Dünyanın değişik noktalarından kurultaya katılan isimlerin, panelde ele düzlük tartışmaları kendi ülkelerinde gündeme aldıklarını kaydeden Ersoy, Türkiye’nin Karadağ’da familya sahipliği yaptığı ayrımsız organizasyonda bunun ele alınmasının önemine meni etti. Ersoy, “Türkiye bunu nerede yapıyor, Balkanlar’birlikte. Türkiye bu bunu nerede yapıyor? Karadağ’dahi yapıyor. Karadağ neresi, Fatih Sultan Mehmet Han’ın Payitahta bağladığı, 1870’lerden sonra elimizden çıkan yerlerde yapıyor. Yani tıpkısı noktada gönül coğrafyasında yapıyor. Adriyatik’in kıyısından Çin seddine selam söylüyor” dedi.

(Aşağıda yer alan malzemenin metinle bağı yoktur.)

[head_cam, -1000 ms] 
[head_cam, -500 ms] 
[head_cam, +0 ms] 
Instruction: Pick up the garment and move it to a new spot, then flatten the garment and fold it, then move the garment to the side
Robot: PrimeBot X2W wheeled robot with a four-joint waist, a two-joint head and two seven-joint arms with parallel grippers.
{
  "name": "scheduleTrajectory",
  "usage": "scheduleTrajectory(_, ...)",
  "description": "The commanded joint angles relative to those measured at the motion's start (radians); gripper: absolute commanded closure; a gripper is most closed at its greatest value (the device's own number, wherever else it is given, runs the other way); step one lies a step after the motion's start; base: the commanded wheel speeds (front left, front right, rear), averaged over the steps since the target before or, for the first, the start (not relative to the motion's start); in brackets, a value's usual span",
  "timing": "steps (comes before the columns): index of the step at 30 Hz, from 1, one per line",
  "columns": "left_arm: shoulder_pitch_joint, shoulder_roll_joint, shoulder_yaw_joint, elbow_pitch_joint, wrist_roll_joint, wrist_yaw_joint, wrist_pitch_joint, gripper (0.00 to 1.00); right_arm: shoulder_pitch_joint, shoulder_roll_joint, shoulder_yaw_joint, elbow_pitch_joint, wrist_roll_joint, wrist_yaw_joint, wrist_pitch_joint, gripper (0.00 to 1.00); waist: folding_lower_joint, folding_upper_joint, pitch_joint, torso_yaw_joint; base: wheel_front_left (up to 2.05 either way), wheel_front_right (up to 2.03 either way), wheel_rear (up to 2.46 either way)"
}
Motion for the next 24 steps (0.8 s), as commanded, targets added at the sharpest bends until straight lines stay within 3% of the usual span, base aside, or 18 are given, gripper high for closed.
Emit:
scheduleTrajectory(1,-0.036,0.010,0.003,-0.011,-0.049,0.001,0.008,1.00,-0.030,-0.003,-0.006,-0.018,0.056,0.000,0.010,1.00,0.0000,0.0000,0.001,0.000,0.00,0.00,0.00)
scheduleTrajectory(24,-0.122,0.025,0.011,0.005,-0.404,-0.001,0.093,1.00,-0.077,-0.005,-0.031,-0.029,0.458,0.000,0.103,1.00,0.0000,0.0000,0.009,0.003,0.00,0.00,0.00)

Mahsus Hesaplı İşbirliği ile bu arada Semavi Yurt kavramının literatüre kazandırıldığını nâkil Ersoy, “Alelhusus Libya ile yapılan Sınırlanmış Kazançlı Toprak İşbirliği Anlaşması, KKTC’nin varlığı ve haklarımızla bu arada denizlerdeki kaime alanlarımıza uluslararası hukukta haklarımızın arandığı değme nev çalışmalar yapılıyor. Burada birlikte bu kapsamda arsıulusal ahbaplık açısından bu konular tartışılıyor” açıklamasını yaptı.

“Türkiye kendine geldikçe Ankara merkezli benzeri yöntem, Türkistan merkezi bir medeniyetle, milletin iradesinin devletin idaresine dönmesi ile beraber denizlerdeki buyruk gerçeklerimiz ortaya artık” diyen Ersoy şunları kaydetti:

“Haritalara yeniden yıpranmamış gözlerle bakılmaya başlandı. Milli gözlerle bakıldığında bu Mahsus Soylu Erki İşbirliği ile Gökçe Yurt hukukumuzun millî anlamda birlikte elden siyasal söylemlerle değil gerekçeleri ile hukuki referanslarıyla ve buraların hakkını hukukunu yalnız Türkiye’nin menfaatine değil bölgedeki tamam ülkelerin menfaatine dahi pekâlâ olabileceğini bu platformlarda anlatmaya çalışıyor arkadaşlarımız. Tığ da bu kapsamda konunun uzmanları ile hususi anlarda rey alışverişlerinde bulunarak hem tezlerimizi anlatıyoruz hem dahi bu konudaki yeni fikirler hususunda kendimizi geliştirmeye çalışıyoruz.”